**Activity**
The line containing "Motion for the" marks the end; write out exactly every line from the start of the data up to and including it, without the pictures.

**Data**
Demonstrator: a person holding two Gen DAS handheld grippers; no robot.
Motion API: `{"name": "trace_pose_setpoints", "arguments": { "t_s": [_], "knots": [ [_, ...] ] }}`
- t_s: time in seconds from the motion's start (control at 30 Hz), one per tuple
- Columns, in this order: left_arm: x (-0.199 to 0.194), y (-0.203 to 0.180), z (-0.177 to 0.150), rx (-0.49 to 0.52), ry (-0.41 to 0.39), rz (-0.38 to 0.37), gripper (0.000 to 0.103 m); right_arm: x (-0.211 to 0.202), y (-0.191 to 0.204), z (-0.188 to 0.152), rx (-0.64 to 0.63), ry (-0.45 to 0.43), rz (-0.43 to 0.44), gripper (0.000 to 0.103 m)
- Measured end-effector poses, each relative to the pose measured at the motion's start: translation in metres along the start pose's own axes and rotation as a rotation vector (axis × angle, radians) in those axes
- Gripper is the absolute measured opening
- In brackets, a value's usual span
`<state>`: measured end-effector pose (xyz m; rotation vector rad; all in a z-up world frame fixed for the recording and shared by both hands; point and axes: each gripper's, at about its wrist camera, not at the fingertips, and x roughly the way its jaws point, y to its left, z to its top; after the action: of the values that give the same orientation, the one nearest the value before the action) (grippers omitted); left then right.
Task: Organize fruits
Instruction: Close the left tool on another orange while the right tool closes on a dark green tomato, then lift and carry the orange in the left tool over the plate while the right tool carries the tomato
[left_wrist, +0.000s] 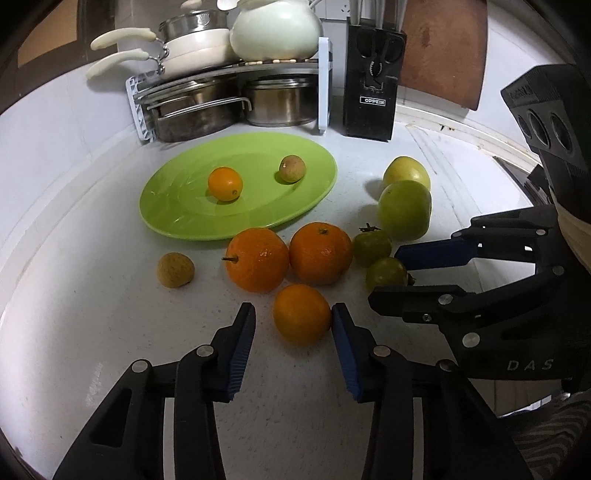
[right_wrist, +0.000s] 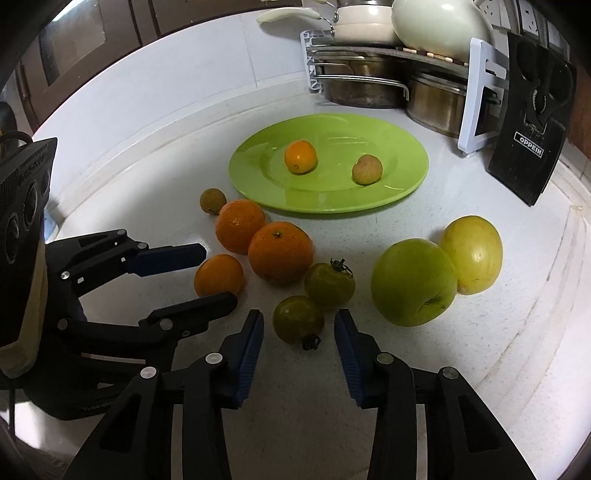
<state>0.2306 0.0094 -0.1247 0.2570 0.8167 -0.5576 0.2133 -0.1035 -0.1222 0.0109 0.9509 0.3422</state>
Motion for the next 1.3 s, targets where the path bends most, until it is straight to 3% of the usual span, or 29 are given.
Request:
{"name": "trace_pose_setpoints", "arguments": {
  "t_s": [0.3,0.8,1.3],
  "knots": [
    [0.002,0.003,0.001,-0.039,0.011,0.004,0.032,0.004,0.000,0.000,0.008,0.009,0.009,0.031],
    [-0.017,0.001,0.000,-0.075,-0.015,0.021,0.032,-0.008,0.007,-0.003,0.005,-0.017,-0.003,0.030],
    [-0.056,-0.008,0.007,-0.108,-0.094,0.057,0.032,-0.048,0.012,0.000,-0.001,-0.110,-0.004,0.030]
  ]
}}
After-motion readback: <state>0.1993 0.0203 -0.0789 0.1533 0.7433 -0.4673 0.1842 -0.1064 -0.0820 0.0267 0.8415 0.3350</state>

**Output of the exercise**
Demonstrator: a person holding two Gen DAS handheld grippers; no robot.
Motion API: `{"name": "trace_pose_setpoints", "arguments": { "t_s": [_], "knots": [ [_, ...] ] }}`
- t_s: time in seconds from the motion's start (control at 30 Hz), one per tuple
- Columns, in this order: left_arm: x (-0.199 to 0.194), y (-0.203 to 0.180), z (-0.177 to 0.150), rx (-0.49 to 0.52), ry (-0.41 to 0.39), rz (-0.38 to 0.37), gripper (0.000 to 0.103 m); right_arm: x (-0.211 to 0.202), y (-0.191 to 0.204), z (-0.188 to 0.152), rx (-0.64 to 0.63), ry (-0.45 to 0.43), rz (-0.43 to 0.44), gripper (0.000 to 0.103 m)
- Measured end-effector poses, each relative to the pose measured at the motion's start: translation in metres along the start pose's own axes and rotation as a rotation vector (axis × angle, radians) in those axes
- Gripper is the absolute measured opening
- In brackets, a value's usual span
`<state>`: measured end-effector pose (xyz m; rotation vector rad; all in a z-up world frame fixed for the recording and shared by both hands; point and axes: each gripper's, at about its wrist camera, not at the fingertips, and x roughly the way its jaws point, y to its left, z to its top; after the action: of the values that give the same orientation, the one nearest the value before the action) (grippers omitted); left then right.
Task: Organize fruits
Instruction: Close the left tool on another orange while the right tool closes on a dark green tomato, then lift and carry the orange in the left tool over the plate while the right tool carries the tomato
[left_wrist, +0.000s] 
[right_wrist, +0.000s] 
<state>0.2306 0.0094 -0.1247 0.2570 0.8167 -0.5576 0.2133 -0.1035 -0.1222 0.0109 0.9509 0.3422</state>
Motion for the next 1.3 s, targets where the path bends most, until it is straight to 3% of the usual span, or 29 are given.

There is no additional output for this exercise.